Review of Stephen Merchant's ensemble comedy

It’s a wonder no one thought of this before. Community service is a perfect premise for a sitcom: an opportunity to mix up characters from all walks of life in a situation they can’t get out of… at least not until their sentences are served.

What’s perhaps surprising given creator Stephen Merchant’s track record is what starts as a true-to-form affectionate character-led comedy turns into a grippingly suspenseful thriller, with more emphasis on the drama than the laughs.

Pre-credits we meet Rani a studious high-flyer who’s turned to shoplifting, apparently an act of thrill-seeking in rebellion against the smother of her overprotective parents. It’s a breakout role for Rhianne Barretto, delivering a compelling performance as an cocooned young woman suddenly exposed to a scary world beyond her experience, becoming the proxy for most viewers, too.

Her initially modest, suburban frame of reference is blown wide open – for better and for worse – through her friendship with Christian (Gamba Cole), who has been dragged into the criminal underworld on the estate where he lives, against his better judgement.

Barretto holds her own against a heavyweight cast, including the much-vaunted casting coup, Christopher Walken. He is of course perfect to play Frank,  the ‘funny, charming…lying thieving selfish old bastard who can never be trusted’ – who shows up out of the blue at the door of his daughter and granddaughter.

There are some obvious fault lines in the characters’ relationships.

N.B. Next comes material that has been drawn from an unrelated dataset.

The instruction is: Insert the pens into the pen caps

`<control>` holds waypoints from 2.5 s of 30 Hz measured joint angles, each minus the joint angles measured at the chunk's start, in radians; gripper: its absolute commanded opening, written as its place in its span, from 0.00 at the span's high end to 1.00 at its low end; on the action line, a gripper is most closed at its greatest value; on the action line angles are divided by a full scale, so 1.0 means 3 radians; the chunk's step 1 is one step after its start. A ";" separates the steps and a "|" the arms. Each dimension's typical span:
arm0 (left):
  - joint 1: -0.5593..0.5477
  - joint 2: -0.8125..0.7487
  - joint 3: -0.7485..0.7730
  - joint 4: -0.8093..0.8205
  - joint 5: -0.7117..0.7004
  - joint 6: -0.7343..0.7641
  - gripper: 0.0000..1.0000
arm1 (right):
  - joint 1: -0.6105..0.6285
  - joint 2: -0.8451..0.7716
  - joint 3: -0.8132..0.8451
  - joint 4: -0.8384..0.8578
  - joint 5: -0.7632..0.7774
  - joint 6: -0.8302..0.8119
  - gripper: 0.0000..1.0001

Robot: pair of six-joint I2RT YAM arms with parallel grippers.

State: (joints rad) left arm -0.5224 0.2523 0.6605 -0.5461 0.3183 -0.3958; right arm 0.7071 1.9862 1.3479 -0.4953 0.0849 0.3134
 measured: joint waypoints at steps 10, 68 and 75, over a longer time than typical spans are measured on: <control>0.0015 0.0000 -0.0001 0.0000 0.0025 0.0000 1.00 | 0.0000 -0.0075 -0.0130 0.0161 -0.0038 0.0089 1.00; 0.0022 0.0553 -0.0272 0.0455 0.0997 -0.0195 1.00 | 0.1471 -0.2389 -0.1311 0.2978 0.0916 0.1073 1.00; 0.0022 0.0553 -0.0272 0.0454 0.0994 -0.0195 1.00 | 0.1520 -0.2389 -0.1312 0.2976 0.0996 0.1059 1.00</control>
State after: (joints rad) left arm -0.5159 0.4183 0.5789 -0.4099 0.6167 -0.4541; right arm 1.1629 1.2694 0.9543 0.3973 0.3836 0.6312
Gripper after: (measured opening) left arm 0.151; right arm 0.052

John, as played by Darren Boyd, is a reactionary middle-class white guy kicking back at the notion that you can’t say anything any more – his once-certain worldview crumbling as fast as his business empire – while Myrna is a veteran black rights activist, who’s wound up in this group doing up a community centre after one too many anti-police stunts. Merchant gently mocks both sides of the woke ‘war’.

The Office co-creator himself plays to type as a socially paralysed, painfully awkward, recently divorced lawyer, providing some of the most obvious comic relief, while Poldark’s Eleanor Tomlinson is the out-of-touch celeb apparently inspired by Naomi Campbell’s stint doing community service.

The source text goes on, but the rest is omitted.